Thursday, April 24, 2008
After cleaning my closet, I am more aware than ever of the clutter in my house, possibly because I had to search other closets for coat hangers. My children are living in places that have impermanence written all over them, and they aren't at all interested in taking their sentimental things. In fact, they tend to bring the literal emotional baggage home with them when they move from place to place. Seeing the effort involved in packing (and paying the movers by the pound) they skinny down their possessions.

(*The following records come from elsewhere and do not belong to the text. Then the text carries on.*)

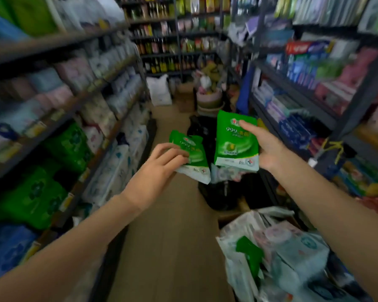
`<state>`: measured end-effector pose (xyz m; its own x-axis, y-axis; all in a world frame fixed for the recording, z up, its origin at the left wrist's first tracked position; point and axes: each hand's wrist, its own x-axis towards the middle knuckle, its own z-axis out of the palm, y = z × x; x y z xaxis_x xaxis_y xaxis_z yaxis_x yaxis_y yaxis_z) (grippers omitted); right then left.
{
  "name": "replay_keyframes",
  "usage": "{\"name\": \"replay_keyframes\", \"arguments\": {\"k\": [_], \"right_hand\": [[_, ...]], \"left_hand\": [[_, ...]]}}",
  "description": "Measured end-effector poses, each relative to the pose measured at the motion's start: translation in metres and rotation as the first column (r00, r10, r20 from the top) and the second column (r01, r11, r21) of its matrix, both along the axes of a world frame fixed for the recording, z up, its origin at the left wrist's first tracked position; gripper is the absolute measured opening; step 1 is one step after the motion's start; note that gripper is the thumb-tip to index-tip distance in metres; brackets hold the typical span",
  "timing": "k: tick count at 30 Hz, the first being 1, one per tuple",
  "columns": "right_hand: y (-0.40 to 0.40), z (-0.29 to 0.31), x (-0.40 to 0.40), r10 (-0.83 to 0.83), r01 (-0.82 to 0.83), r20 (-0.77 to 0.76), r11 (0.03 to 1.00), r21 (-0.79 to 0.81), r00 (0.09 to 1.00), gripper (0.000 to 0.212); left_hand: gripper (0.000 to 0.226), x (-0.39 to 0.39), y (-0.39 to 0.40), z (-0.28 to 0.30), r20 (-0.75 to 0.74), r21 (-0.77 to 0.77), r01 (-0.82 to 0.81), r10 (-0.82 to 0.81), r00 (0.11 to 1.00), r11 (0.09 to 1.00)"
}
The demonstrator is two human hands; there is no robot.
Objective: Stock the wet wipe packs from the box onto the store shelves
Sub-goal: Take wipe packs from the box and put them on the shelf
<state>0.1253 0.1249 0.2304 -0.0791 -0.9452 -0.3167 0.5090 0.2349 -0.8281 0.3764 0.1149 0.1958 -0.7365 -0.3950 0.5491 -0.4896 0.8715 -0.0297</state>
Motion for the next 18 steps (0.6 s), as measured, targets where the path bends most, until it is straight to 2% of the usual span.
{"name": "replay_keyframes", "arguments": {"k": [2, 6, 8, 11, 14, 15, 16, 18], "right_hand": [[-0.004, 0.028, 0.045, 0.077, -0.074, 0.067, 0.997, -0.036, 0.995, 0.037], [-0.021, 0.089, 0.154, 0.277, -0.262, 0.089, 0.953, -0.151, 0.957, 0.033], [-0.029, 0.117, 0.213, 0.352, -0.334, 0.073, 0.924, -0.189, 0.933, 0.037], [-0.036, 0.152, 0.3, 0.465, -0.445, 0.039, 0.865, -0.233, 0.884, 0.031], [-0.029, 0.183, 0.38, 0.61, -0.595, -0.007, 0.77, -0.23, 0.792, 0.034], [-0.031, 0.19, 0.403, 0.607, -0.592, -0.015, 0.769, -0.241, 0.795, 0.033], [-0.03, 0.199, 0.424, 0.589, -0.571, -0.014, 0.776, -0.268, 0.808, 0.029], [-0.035, 0.214, 0.465, 0.545, -0.515, -0.016, 0.782, -0.352, 0.838, 0.025]], "left_hand": [[0.029, 0.043, -0.006, 0.03, -0.069, -0.049, -0.049, 0.046, 0.997, 0.998], [0.016, 0.137, -0.014, 0.098, -0.225, -0.118, -0.213, 0.183, 0.957, 0.97], [0.015, 0.189, -0.01, 0.128, -0.205, -0.18, -0.295, 0.257, 0.944, 0.938], [0.021, 0.257, 0.008, 0.159, -0.109, -0.295, -0.365, 0.348, 0.931, 0.883], [0.009, 0.312, 0.033, 0.181, -0.037, -0.406, -0.4, 0.422, 0.906, 0.822], [0.006, 0.332, 0.04, 0.187, -0.052, -0.413, -0.444, 0.466, 0.883, 0.795], [0.011, 0.351, 0.044, 0.193, -0.1, -0.374, -0.509, 0.511, 0.854, 0.776], [0.031, 0.383, 0.058, 0.206, -0.309, -0.089, -0.614, 0.564, 0.766, 0.784]]}}
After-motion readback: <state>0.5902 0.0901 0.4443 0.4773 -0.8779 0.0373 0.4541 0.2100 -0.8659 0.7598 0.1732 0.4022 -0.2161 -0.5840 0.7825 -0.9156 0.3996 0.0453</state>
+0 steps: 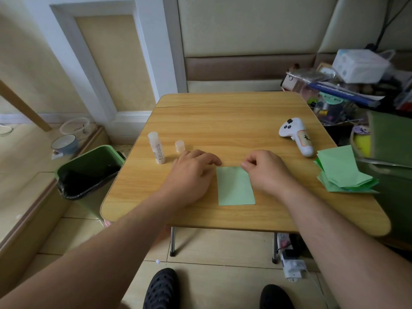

When I look in their closets, I see their childhoods. Artwork, graduation gowns, photos in frames and boxes, stuffed animals, doll furniture, posters, CD cases (mostly empty but please don't throw them away), soccer shoes, t-shirts that carry memories of camp or trips, yearbooks and scrapbooks and diaries. Their bookshelves are creaking with good books that either they or I can't bear to give to the used book store. Their drawers are full of paints, key chain collections, more t-shirts, soaps and old makeup.
My oldest daughter worked with me one day to clean her room of the extraneous and she has the least left. The other two groan and walk away when I suggest doing the same in their rooms. They have to do it with me, making the decision of what to keep and what to get rid of.
I can't bear to throw away their pasts. When I think of moving from this house that we have lived in for almost 25 years, I know it is inevitable that the decisions to keep or throw away or give away will be made, that they will go through their memorabilia and I will go through my books and accumulation too.
Today, I close the doors to those closets and to thoughts of sorting through our life. But I'm not going to buy much for a while. Toilet paper and food and other things that can be used up and thrown away without thinking or feeling.